**Exercise requirements:**
Only the lines holding the string "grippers" are needed; copy each of them from the data.

**Exercise data:**
▶
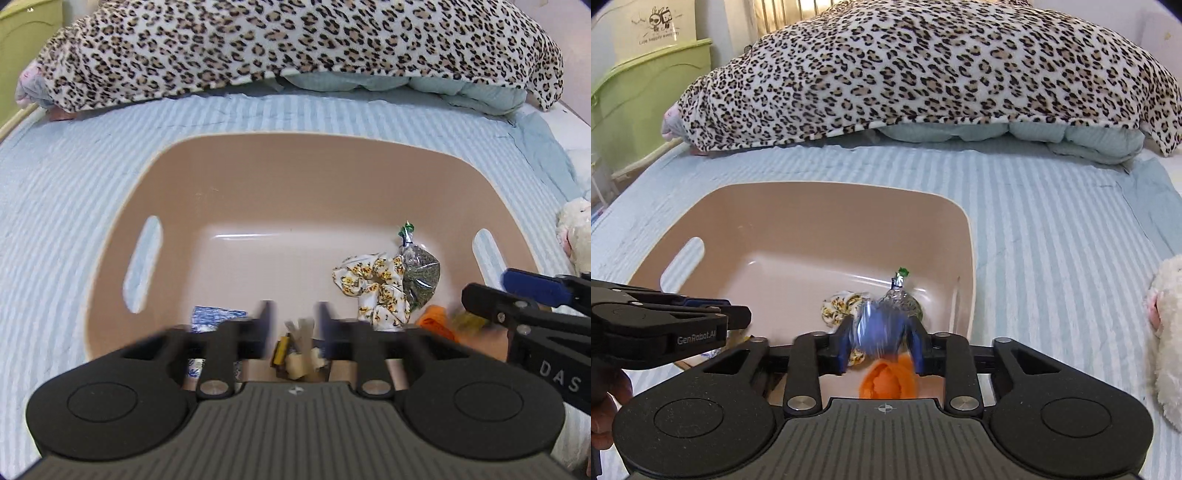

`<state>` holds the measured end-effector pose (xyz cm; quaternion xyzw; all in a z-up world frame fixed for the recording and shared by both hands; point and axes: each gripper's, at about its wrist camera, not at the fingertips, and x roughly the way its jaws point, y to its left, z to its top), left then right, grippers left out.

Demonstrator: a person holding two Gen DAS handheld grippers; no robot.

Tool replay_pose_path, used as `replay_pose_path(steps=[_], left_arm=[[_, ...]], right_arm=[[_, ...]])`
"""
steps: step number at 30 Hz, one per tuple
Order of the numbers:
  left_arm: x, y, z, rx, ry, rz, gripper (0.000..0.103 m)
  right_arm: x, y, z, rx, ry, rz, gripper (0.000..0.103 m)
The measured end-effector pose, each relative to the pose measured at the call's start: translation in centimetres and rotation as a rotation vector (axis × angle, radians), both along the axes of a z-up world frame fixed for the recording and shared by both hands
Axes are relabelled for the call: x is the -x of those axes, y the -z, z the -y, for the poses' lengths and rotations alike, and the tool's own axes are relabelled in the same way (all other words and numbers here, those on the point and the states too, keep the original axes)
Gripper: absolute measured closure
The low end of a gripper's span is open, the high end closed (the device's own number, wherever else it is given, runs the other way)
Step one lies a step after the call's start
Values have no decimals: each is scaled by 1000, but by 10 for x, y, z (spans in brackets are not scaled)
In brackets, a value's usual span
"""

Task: Organize objects

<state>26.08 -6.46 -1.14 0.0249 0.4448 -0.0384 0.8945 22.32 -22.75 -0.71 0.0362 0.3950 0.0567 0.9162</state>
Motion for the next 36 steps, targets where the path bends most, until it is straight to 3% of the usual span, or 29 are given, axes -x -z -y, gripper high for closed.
replay_pose_path(steps=[1, 2, 7, 16, 22, 30, 36], left_arm=[[4, -4, -1, -7, -14, 14, 40], [7, -8, -3, -6, -22, 27, 37], [21, -27, -11, 15, -32, 49, 35], [61, -57, -14, 3, -17, 113, 32], [93, -70, -19, 47, -14, 122, 32], [143, -84, -14, 26, 9, 157, 32], [174, -91, -14, 64, 35, 164, 32]], right_arm=[[2, -2, 1, -3, 2, 3, 47], [5, -4, 2, 0, 4, 9, 41], [25, -24, 1, 37, -10, 59, 30], [60, -53, 6, 6, 0, 85, 15], [89, -63, 1, 16, -9, 93, 15], [135, -78, 5, 23, -3, 139, 12], [161, -82, 4, 15, -4, 125, 11]])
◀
**Response:**
`<state>` holds the measured end-effector pose (xyz cm; quaternion xyzw; all in a z-up world frame fixed for the recording and shared by both hands; point and axes: each gripper's, at about its wrist camera, not at the fingertips, and x roughly the way its jaws point, y to its left, z to its top), left then right, grippers left out.
Demonstrator: a person holding two Gen DAS handheld grippers; no robot.

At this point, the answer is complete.